Overcoming the limitations of direct transmission of continuous-variable quantum information

We investigate the difficulties associated with the transmission of quantum information and correlation through lossy channels, and we propose solutions to compensate the losses in different contexts. The distribution of quantum information and quantum correlation over distances relevant for telecommunication, enables the distribution of secure encryption keys and experimental tests of non-locality. In this work we use optical photons as information carriers, and we employ the theory of quantum optics to perform theoretical investigations into the distribution of quantum information and correlation.

We propose a Bell test employing an all-optical setup with multiple parties, and using a probabilistic entanglement swap. The Bell test is designed to be within reach of current experimental capabilities, and the design of the setup is restricted to standard quantum optical elements. The parties have dichotomic inputs and outputs and we test the W3ZB inequality, and the associated linear inequalities. The experiment uses displacement-based measurements. The Bell inequality violation is robust against transmission losses, with violations being possible for transmissions as low as 10% for the channels connecting the parties. We furthermore investigate the robustness of the violation toward phase-, amplitude, and dark-count noise.

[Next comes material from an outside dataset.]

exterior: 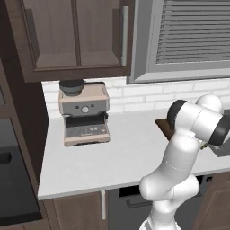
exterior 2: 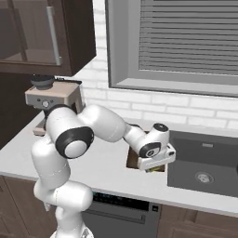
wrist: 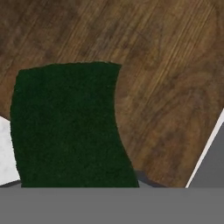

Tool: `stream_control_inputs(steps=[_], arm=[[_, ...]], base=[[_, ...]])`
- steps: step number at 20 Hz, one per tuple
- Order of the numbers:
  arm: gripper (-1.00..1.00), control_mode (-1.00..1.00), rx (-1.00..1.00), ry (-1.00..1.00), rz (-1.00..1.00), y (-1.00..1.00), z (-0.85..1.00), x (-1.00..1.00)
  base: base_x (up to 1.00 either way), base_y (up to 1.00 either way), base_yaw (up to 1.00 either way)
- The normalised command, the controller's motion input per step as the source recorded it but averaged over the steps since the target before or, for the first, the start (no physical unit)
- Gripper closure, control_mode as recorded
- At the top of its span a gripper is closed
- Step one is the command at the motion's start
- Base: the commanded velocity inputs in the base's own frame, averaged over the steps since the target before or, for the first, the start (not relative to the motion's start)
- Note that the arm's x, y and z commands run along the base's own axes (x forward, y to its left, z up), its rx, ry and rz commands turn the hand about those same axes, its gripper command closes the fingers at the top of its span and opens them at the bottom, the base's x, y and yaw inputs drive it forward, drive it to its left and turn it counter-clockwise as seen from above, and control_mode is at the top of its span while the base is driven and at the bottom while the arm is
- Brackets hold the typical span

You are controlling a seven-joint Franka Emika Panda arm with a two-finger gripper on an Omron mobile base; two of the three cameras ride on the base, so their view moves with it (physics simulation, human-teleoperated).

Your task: Pick up the sponge from the counter and clean the cutting board by briefly scrubbing or pressing down on the cutting board. Once finished, release the sponge.

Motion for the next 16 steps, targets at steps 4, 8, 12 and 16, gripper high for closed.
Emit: stream_control_inputs(steps=[4, 8, 12, 16], arm=[[1.00, -1.00, 0.06, 0.00, 0.00, -0.26, -0.13, 0.00], [1.00, -1.00, 0.05, 0.00, 0.00, -0.23, -0.17, 0.00], [1.00, -1.00, 0.00, 0.00, 0.00, -0.24, -0.21, 0.00], [1.00, -1.00, 0.00, 0.00, 0.00, -0.24, -0.18, 0.00]], base=[[0.00, 0.00, 0.00], [0.00, 0.00, 0.00], [0.00, 0.00, 0.00], [0.00, 0.00, 0.00]])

We then propose a repeater based on light-matter entangled states. We investigate how a two-mode squeezed state that has undergone transmission loss, can be purified and amplified using an array of noiseless amplifiers. The noiseless amplifiers consist of a light-matter entangled state, and the purified state is transferred directly from an optical mode to an atomic quantum memory. We present two applications, one is the creation of entangled qubit registers, and the second is the formation of a quantum repeater. We calculate secret key rates for the repeater, and find conditions under which the repeater can violate the PLOB bound. We then perform a thorough analysis of the sensitivity of the scheme toward relevant experimental errors.

We then present unpublished calculations on the generation of Gottesman-Kitaev-Preskill (GKP) states using an interaction between a collection of qubits and an oscillator. We present a probabilistic scheme based on an interaction between a single qubit and an oscillator. We show that GKP states are fixed points of the oscillator for this interaction, and therefore result naturally. We then present two deterministic schemes employing certain quadrature operators defined for a set of qubits. The first of these schemes uses a measurement to collapse the oscillator into a GKP state. The second scheme enables the formation of a GKP state without using a projective measurement. All of the schemes require that the oscillator is initially in a squeezed state. Both of the deterministic schemes produce GKP states, with the width of the gaussian peaks of the GKP state, decreasing exponentially in the number of used qubits.